• [WORK REQUEST]: Would you restate the full listing word for word and omit its pictures?

• [SUPPLIED DATA]:
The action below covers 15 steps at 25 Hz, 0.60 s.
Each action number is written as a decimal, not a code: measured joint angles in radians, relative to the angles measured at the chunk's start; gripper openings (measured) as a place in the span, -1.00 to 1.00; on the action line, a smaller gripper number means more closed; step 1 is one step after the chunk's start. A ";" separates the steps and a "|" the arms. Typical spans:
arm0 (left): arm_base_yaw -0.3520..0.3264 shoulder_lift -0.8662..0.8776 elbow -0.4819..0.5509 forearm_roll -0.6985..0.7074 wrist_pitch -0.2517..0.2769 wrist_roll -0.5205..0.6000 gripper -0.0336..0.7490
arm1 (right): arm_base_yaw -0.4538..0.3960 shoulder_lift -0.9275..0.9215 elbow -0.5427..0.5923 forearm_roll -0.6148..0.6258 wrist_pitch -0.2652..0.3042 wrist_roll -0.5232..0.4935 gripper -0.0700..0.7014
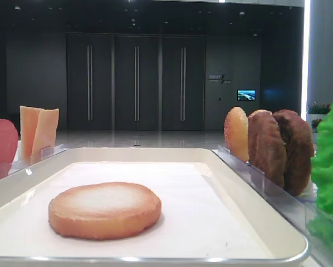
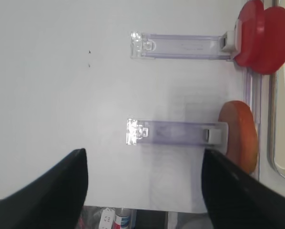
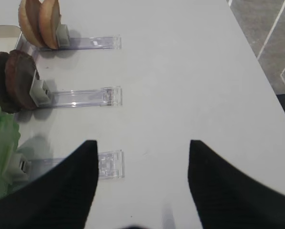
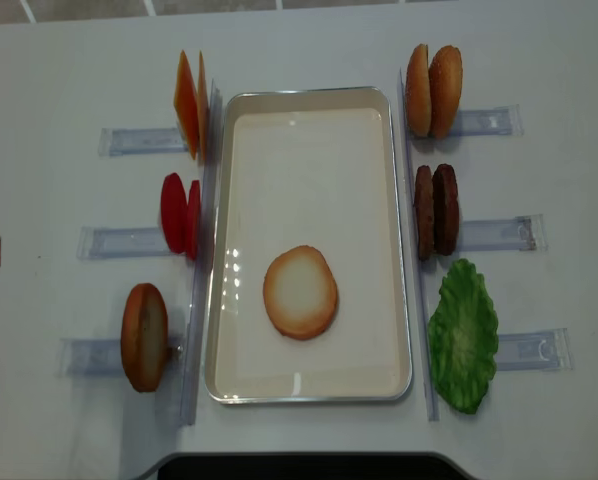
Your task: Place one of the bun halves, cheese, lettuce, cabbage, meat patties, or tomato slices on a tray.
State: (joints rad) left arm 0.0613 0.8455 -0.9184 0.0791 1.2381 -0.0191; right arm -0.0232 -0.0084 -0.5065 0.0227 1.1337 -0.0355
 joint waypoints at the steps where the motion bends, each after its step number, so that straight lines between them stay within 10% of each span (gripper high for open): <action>1: 0.000 -0.042 0.023 -0.001 0.001 0.002 0.53 | 0.000 0.000 0.000 0.000 0.000 0.000 0.22; 15: 0.000 -0.676 0.331 -0.037 -0.006 0.019 0.53 | 0.000 0.000 0.000 0.000 0.000 0.000 0.22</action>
State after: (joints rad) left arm 0.0613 0.1695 -0.5873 0.0424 1.2319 0.0000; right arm -0.0232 -0.0084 -0.5065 0.0227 1.1337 -0.0355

• [RESPONSE BELOW]:
The action below covers 15 steps at 25 Hz, 0.60 s.
Each action number is written as a decimal, not a code: measured joint angles in radians, relative to the angles measured at the chunk's start; gripper openings (measured) as a place in the span, -1.00 to 1.00; on the action line, a smaller gripper number means more closed; step 1 is one step after the chunk's start. A ";" separates the steps and a "|" the arms. Typical spans:
arm0 (left): arm_base_yaw -0.3520..0.3264 shoulder_lift -0.8662..0.8776 elbow -0.4819..0.5509 forearm_roll -0.6985..0.7074 wrist_pitch -0.2517..0.2769 wrist_roll -0.5205..0.6000 gripper -0.0336..0.7490
arm1 (right): arm_base_yaw -0.4538..0.3960 shoulder_lift -0.9275..0.9215 elbow -0.5427..0.5923 forearm_roll -0.6148..0.6258 wrist_pitch -0.2652..0.3042 wrist_roll -0.5232..0.4935 gripper -0.0700..0.7014
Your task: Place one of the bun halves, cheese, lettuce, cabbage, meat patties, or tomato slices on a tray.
State: (joints rad) left arm 0.0613 0.8455 -0.9184 0.0791 1.2381 -0.0191; right arm -0.0232 -0.0084 -0.5065 0.0227 1.1337 -0.0355
 joint waypoints at the steps where the motion bends, each after its step number, so that straight lines between them stay within 10% of each span (gripper high for open): <action>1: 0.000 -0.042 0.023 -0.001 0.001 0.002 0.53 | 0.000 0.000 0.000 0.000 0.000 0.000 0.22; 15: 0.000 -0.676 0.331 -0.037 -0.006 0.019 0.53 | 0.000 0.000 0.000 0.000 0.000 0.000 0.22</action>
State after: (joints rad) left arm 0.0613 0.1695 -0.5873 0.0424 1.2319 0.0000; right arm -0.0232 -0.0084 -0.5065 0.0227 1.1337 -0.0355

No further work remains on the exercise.